FTSE350 firms are finding it harder to fulfil their defined benefit (DB) pension obligations now than at any point since 2009, according to research by PwC.
The UK's biggest companies were given a score of 69 out of 100 for their relationship between financial strength and the size of their DB pension scheme commitments.
This is down from 82 in 2015, with a fall in long-term guilt yields resulting in increased company deficits, and The Pensions Regulator estimating that 5% of schemes are now at risk, or already failing to, meet obligations.
"This score is the largest drop since the recession," PwC pension credit advisory practice head, Jonathon Land, said.
"The last time we saw a fall this big was because of company performance, this time it's because of scheme size.
"If a combination of political uncertainty following the election and Brexit leads to another economic jolt to company performance, this would be a double-whammy for pension scheme support."

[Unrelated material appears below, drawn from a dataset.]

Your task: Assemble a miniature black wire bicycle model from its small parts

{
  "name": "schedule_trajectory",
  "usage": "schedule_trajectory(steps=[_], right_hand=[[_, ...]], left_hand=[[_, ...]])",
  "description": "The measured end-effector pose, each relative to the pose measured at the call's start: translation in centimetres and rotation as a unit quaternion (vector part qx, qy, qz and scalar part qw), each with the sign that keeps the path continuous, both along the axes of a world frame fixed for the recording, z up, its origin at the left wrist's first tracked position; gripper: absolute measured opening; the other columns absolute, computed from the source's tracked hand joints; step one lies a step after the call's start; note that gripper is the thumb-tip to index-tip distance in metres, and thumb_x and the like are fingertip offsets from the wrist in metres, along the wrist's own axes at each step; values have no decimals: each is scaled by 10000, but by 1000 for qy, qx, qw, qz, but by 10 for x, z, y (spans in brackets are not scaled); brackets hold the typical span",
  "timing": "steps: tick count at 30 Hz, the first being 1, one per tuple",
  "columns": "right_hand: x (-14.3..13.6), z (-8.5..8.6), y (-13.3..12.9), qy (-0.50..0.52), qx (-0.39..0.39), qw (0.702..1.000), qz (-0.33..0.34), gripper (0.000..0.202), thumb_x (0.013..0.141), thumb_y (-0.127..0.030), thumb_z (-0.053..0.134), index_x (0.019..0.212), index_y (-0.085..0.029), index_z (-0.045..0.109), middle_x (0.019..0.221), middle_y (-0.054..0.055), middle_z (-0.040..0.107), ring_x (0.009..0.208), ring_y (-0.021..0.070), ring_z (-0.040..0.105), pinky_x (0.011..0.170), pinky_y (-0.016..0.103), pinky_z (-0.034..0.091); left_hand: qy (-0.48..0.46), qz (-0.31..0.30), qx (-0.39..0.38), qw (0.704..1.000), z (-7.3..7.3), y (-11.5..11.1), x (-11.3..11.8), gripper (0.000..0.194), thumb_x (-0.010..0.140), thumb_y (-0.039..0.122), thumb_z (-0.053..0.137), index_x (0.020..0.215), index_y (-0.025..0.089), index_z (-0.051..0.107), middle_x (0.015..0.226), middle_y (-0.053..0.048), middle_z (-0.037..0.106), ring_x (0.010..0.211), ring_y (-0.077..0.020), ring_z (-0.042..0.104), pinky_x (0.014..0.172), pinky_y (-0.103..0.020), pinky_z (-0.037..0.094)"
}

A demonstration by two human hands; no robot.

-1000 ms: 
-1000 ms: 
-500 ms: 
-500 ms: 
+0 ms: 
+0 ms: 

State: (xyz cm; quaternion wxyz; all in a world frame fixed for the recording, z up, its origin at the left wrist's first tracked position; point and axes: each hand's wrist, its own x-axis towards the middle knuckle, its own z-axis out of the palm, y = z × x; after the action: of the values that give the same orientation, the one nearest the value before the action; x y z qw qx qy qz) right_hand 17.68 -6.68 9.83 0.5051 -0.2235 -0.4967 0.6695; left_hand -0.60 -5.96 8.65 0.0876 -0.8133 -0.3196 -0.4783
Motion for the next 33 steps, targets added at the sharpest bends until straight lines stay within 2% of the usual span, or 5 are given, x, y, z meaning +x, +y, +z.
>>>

PwC's Pensions Support Index shows FTSE350 companies' ability to meet DB pension obligations since 2006:
The PwC analysis shows schemes that struggle to meet their commitments, and have significant outgoings to cover member benefits, risk becoming cash flow negative and forced to sell assets to pay liabilities.
"For many, with either a weak covenant or a relatively mature scheme, time is running out," Land continued.
"These schemes need to focus on the strength of their employer, the ability to make increased contributions, and the risks attached to their investment strategy."
This comes after research by Mercer earlier this month showed that 55% of UK DB schemes are cash flow negative, up from 42% last year, with 85% of those remaining also set to be cash flow negative by 2027.
"Being cash flow negative is a natural life stage of a mature DB pension scheme, of course, but recent stock market performance may have lulled some into a false sense of security," Mercer global director of strategic research, Phil Edwards, said.
"Trustees of cash flow negative schemes need to be sure that, in the event of a large market correction, liquid assets are available to meet cash flow and collateral needs, without requiring the scheme to crystallise losses."